• _Recorded data_:

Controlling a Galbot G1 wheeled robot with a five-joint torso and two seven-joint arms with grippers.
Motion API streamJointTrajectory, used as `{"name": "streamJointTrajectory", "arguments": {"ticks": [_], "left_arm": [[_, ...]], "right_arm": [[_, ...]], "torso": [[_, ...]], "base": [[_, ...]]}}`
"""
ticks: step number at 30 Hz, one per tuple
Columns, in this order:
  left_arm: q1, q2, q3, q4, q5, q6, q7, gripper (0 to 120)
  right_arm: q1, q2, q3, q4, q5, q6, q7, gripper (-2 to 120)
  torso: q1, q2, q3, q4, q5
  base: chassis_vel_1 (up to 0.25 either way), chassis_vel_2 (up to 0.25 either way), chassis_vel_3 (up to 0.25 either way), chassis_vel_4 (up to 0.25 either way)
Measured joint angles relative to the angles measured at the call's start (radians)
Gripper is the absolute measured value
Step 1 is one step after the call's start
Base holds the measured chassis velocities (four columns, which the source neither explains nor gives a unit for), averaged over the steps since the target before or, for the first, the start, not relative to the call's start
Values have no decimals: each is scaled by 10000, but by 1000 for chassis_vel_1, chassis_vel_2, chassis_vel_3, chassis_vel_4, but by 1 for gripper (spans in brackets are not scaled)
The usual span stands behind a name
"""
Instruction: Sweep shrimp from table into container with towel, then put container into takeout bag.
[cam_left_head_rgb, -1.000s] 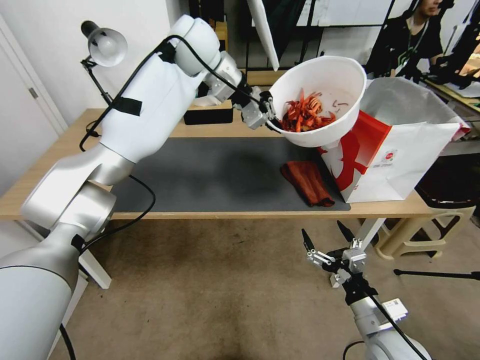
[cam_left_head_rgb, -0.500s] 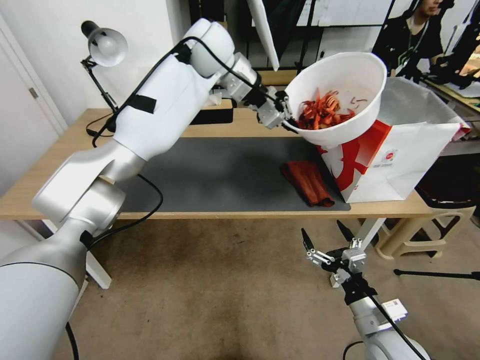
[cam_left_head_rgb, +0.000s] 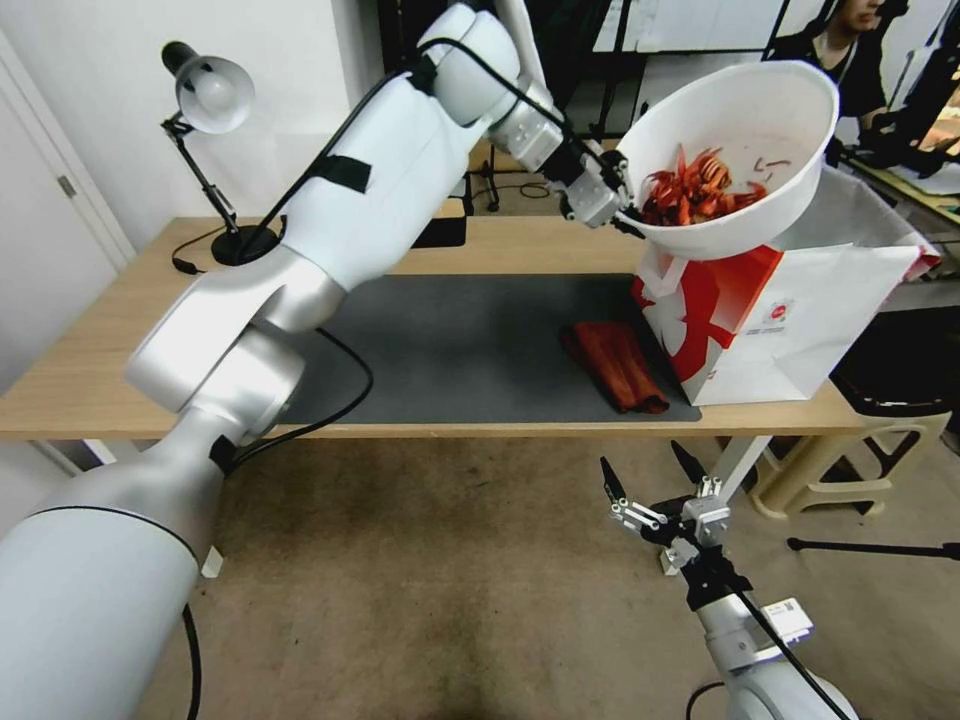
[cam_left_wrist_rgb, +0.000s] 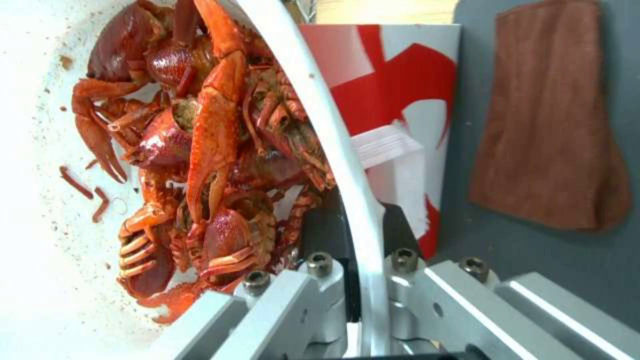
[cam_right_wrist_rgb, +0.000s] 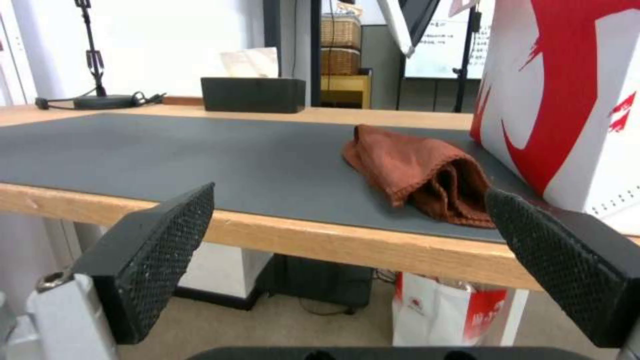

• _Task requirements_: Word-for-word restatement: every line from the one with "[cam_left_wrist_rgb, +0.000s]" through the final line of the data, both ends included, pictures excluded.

• _Written answer_:
[cam_left_wrist_rgb, +0.000s] 
[cam_right_wrist_rgb, +0.000s] 

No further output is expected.